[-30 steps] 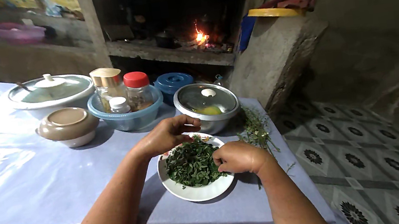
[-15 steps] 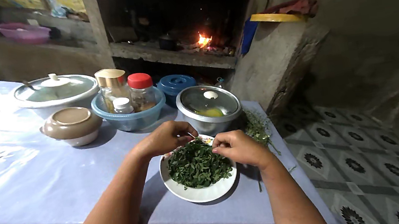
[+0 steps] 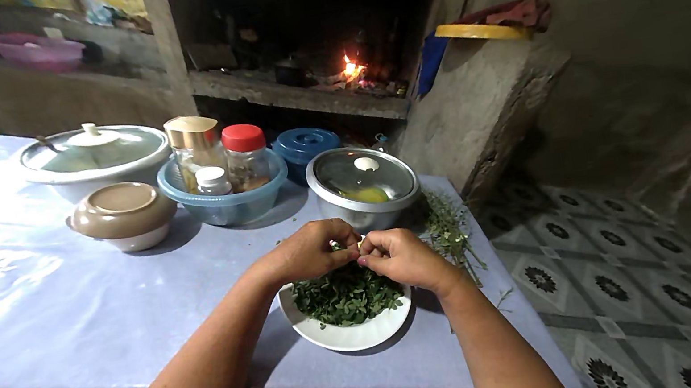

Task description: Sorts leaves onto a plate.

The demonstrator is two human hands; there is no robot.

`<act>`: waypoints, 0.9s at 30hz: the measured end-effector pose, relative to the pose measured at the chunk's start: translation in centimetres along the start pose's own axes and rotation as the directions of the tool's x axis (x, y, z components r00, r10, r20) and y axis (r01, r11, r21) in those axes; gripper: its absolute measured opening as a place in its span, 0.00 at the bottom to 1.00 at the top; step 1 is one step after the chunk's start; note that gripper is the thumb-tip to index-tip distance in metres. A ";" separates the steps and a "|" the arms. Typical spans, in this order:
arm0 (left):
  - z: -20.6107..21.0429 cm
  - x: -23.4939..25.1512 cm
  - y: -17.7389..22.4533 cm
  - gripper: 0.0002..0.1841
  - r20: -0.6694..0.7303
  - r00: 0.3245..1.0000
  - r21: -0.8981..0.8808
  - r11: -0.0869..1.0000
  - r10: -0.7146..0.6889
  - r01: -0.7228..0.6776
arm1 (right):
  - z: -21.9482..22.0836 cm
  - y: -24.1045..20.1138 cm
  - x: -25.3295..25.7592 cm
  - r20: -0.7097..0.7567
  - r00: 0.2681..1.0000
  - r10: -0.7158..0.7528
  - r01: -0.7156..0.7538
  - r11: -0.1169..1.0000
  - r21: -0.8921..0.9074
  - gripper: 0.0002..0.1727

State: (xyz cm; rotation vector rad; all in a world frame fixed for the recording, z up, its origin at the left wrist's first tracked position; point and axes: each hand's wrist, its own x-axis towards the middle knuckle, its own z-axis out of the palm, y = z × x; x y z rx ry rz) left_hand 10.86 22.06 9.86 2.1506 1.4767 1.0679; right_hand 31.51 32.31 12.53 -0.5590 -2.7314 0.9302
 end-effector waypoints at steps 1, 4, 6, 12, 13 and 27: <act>0.0 0.0 0.0 0.08 0.003 1.000 0.011 1.000 0.006 -0.006 | 0.0 -0.1 0.0 0.013 1.000 0.007 -0.007 1.000 -0.002 0.13; -0.4 -0.1 0.0 0.09 0.001 1.000 0.051 0.999 -0.002 0.002 | -0.1 0.0 0.0 0.034 0.999 0.009 -0.008 1.000 -0.018 0.13; -0.8 -0.2 0.2 0.09 0.000 1.000 0.054 0.998 -0.025 0.025 | -0.3 0.1 -0.1 0.039 0.999 0.010 -0.009 1.000 -0.028 0.13; -1.4 -0.5 0.3 0.08 -0.014 0.999 0.034 0.999 -0.037 0.037 | -0.9 0.0 -0.4 0.041 0.999 0.021 -0.021 1.000 -0.013 0.12; -1.4 -0.5 0.2 0.08 -0.013 0.999 0.030 0.999 -0.043 0.044 | -1.0 -0.1 -0.5 0.051 0.998 0.025 -0.024 0.999 -0.023 0.12; -1.5 -0.6 0.3 0.08 -0.019 0.997 -0.005 0.997 -0.071 0.071 | -0.5 -0.3 -0.5 -0.047 0.999 -0.011 0.010 1.000 -0.016 0.14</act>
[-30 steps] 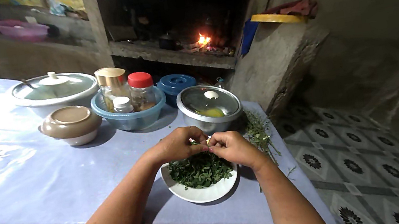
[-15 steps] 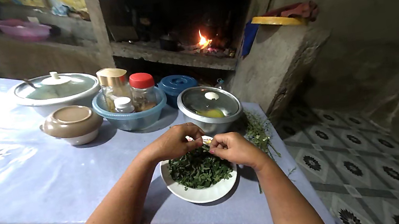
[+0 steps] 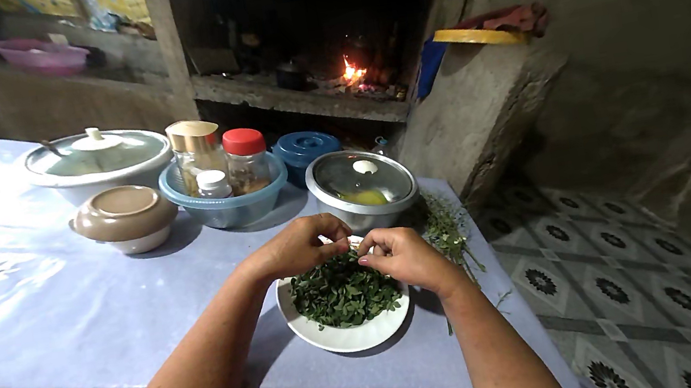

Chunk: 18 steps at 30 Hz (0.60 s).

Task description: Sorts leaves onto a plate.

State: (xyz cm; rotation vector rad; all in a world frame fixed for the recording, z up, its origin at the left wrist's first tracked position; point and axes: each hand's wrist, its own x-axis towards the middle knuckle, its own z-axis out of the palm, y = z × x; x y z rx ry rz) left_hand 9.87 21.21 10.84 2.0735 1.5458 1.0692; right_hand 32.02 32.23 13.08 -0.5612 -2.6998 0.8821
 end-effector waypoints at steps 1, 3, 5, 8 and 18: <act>0.1 0.0 0.0 0.08 0.001 1.000 0.000 1.000 -0.003 0.003 | 0.1 -0.1 0.0 -0.002 1.000 0.000 0.000 1.000 -0.004 0.13; 0.1 0.1 0.1 0.07 0.004 1.000 -0.001 1.000 -0.008 0.008 | 0.3 -0.2 0.1 0.000 1.000 0.000 0.000 1.000 -0.004 0.12; 0.1 0.1 0.1 0.08 0.004 1.000 0.000 1.000 -0.004 0.004 | 0.5 -0.2 0.1 -0.003 1.000 -0.004 0.004 1.000 0.001 0.11; 0.1 0.0 0.0 0.09 0.003 1.000 -0.010 1.000 -0.013 0.013 | 0.3 -0.1 0.0 -0.014 1.000 -0.012 0.012 1.000 -0.010 0.11; 2.3 0.7 0.5 0.06 -0.005 1.000 -0.250 0.968 -0.024 0.022 | 0.8 0.0 0.4 -0.122 0.992 0.040 -0.028 0.995 0.095 0.08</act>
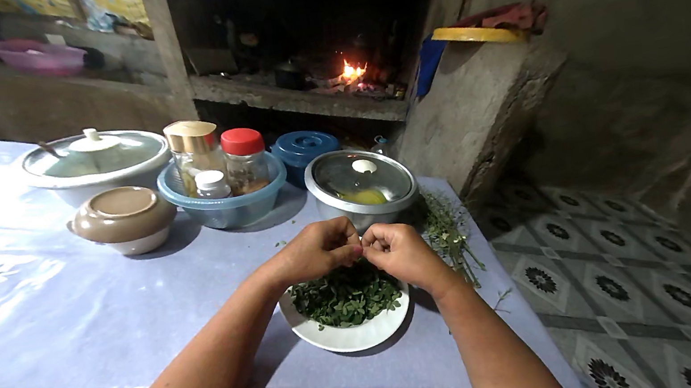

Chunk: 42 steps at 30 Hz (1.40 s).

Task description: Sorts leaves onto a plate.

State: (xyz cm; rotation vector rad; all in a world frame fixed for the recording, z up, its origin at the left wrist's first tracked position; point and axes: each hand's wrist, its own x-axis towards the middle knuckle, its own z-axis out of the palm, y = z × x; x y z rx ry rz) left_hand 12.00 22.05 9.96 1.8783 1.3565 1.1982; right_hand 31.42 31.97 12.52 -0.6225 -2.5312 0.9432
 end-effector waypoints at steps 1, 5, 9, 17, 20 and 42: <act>0.0 0.0 0.1 0.05 -0.008 1.000 -0.004 1.000 0.001 -0.001 | 0.1 0.0 0.1 -0.002 1.000 0.000 0.000 1.000 0.020 0.08; 0.1 -0.2 0.1 0.04 -0.024 1.000 -0.003 1.000 0.017 -0.018 | 0.3 0.4 0.1 0.007 0.998 -0.063 0.061 0.991 0.120 0.06; -0.5 -0.4 0.5 0.01 -0.078 0.997 -0.019 1.000 -0.004 0.002 | -0.2 0.4 -0.1 0.013 0.998 -0.067 0.065 0.993 0.103 0.06; -2.9 -1.4 0.6 0.08 0.082 0.997 0.249 0.968 -0.010 -0.010 | -5.3 0.1 -0.7 -0.163 0.951 0.262 -0.309 0.789 -0.531 0.11; -3.9 -2.0 0.0 0.28 0.203 0.967 0.413 0.909 -0.155 0.059 | -7.0 1.9 -0.1 -0.210 0.864 0.457 -0.481 0.626 -0.614 0.14; 0.4 0.7 -1.6 0.36 0.222 0.880 0.699 0.698 -0.419 0.156 | -4.1 -0.1 -0.6 -0.122 0.962 0.246 -0.272 0.802 -0.531 0.16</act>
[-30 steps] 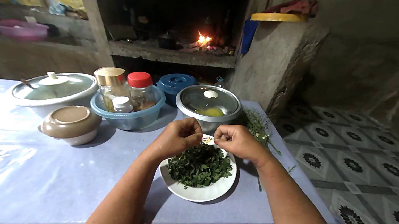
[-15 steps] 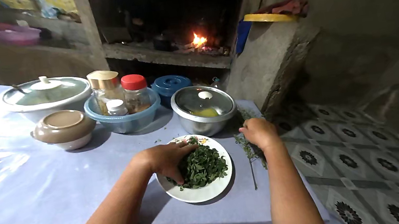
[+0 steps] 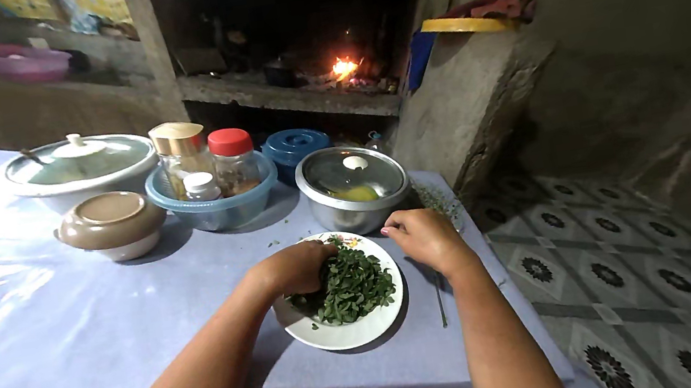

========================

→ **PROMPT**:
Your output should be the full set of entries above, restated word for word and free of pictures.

→ **YOUR RESPONSE**:
[-30 steps] 
[-15 steps] 
[+0 steps] 

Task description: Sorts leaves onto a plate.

The demonstrator is two human hands; there is no robot.

`<act>`: waypoints, 0.9s at 30hz: the measured end-effector pose, relative to the pose measured at the chunk's start: translation in centimetres along the start pose's own axes and rotation as the directions of the tool's x axis (x, y, z components r00, r10, r20) and y axis (r01, r11, r21) in those axes; gripper: its absolute measured opening as a place in its span, 0.00 at the bottom to 1.00 at the top; step 1 is one step after the chunk's start; note that gripper is the thumb-tip to index-tip distance in metres. A ";" separates the steps and a "|" the arms. Typical spans, in this order:
arm0 (left):
  - z: -20.6107..21.0429 cm
  - x: -23.4939..25.1512 cm
  - y: -17.7389..22.4533 cm
  - gripper: 0.0002..0.1841
  - r20: -0.6694..0.7303
  - r00: 0.3245..1.0000
  - r21: -0.8981..0.8808
  - r11: -0.0869..1.0000
  - r10: -0.7146..0.6889
  - r01: -0.7228..0.6776
arm1 (right):
  - z: -21.9482..22.0836 cm
  - y: -24.1045..20.1138 cm
  - x: -25.3295..25.7592 cm
  - r20: -0.7097..0.7567
  - r00: 0.2681..1.0000
  - r10: -0.7158..0.7528
  - r01: -0.7156..0.7538
  - r11: -0.1169..1.0000
  - r21: -0.8921..0.9074
  - gripper: 0.0002..0.1727

State: (xyz cm; rotation vector rad; all in a world frame fixed for the recording, z up, its origin at the left wrist's first tracked position; point and axes: each hand's wrist, its own x-axis towards the middle knuckle, its own z-axis out of the palm, y = z × x; x y z rx ry rz) left_hand 10.86 22.06 9.86 2.1506 1.4767 1.0679; right_hand 31.51 32.31 12.53 -0.5590 -2.7314 0.9302
 end-effector waypoints at steps 1, 4, 6, 12, 13 and 27: <act>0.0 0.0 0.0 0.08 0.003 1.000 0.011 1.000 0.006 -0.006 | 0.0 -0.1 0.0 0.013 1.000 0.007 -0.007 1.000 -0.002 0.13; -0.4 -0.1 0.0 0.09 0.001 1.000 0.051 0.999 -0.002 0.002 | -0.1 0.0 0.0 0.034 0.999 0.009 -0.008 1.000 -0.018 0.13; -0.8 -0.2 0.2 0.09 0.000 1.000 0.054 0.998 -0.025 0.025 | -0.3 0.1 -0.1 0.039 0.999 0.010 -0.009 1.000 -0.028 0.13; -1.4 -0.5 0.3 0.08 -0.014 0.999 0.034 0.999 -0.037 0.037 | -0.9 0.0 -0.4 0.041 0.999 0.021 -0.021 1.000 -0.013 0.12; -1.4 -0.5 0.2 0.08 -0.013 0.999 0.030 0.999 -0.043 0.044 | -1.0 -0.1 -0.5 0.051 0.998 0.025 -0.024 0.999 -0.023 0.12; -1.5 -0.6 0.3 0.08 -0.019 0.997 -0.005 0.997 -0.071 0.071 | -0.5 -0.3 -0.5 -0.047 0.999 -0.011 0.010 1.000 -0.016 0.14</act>
[-30 steps] 
[-15 steps] 
[+0 steps] 

Chunk: 18 steps at 30 Hz (0.60 s).

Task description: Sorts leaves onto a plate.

State: (xyz cm; rotation vector rad; all in a world frame fixed for the recording, z up, its origin at the left wrist's first tracked position; point and axes: each hand's wrist, its own x-axis towards the middle knuckle, its own z-axis out of the palm, y = z × x; x y z rx ry rz) left_hand 9.87 21.21 10.84 2.0735 1.5458 1.0692; right_hand 32.02 32.23 13.08 -0.5612 -2.6998 0.8821
 end-effector waypoints at steps 1, 3, 5, 8 and 18: <act>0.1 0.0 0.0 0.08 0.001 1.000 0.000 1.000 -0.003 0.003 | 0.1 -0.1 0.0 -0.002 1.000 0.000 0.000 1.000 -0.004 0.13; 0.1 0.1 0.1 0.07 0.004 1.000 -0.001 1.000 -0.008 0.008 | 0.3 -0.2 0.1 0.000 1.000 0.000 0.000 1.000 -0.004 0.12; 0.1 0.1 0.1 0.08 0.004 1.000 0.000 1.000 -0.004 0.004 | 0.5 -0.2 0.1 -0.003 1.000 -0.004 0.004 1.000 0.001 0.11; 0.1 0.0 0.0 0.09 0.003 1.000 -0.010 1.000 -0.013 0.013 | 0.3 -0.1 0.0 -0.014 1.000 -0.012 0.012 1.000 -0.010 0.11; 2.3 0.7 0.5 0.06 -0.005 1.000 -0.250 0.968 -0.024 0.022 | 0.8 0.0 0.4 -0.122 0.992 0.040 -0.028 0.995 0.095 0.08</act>

Chunk: 42 steps at 30 Hz (1.40 s).

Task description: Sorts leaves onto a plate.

State: (xyz cm; rotation vector rad; all in a world frame fixed for the recording, z up, its origin at the left wrist's first tracked position; point and axes: each hand's wrist, its own x-axis towards the middle knuckle, its own z-axis out of the palm, y = z × x; x y z rx ry rz) left_hand 12.00 22.05 9.96 1.8783 1.3565 1.1982; right_hand 31.42 31.97 12.52 -0.6225 -2.5312 0.9432
 end-effector waypoints at steps 1, 5, 9, 17, 20 and 42: <act>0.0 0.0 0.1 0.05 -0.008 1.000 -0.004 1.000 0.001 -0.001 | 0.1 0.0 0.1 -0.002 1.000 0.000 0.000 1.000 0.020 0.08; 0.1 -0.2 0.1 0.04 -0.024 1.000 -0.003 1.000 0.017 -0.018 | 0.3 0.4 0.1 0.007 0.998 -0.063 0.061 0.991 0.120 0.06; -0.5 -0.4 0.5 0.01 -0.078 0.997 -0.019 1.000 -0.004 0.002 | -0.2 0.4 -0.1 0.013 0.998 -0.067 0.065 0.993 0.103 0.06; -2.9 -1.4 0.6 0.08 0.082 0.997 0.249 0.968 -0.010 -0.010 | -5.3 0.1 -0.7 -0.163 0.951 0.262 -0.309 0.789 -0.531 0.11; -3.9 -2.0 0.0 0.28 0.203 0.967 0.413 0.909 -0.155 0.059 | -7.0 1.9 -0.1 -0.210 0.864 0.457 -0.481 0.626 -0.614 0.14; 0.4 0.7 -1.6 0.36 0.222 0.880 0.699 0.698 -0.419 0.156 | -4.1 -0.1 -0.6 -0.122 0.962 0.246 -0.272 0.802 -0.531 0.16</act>
[-30 steps] 
[-15 steps] 
[+0 steps] 

Nothing more is needed for this exercise.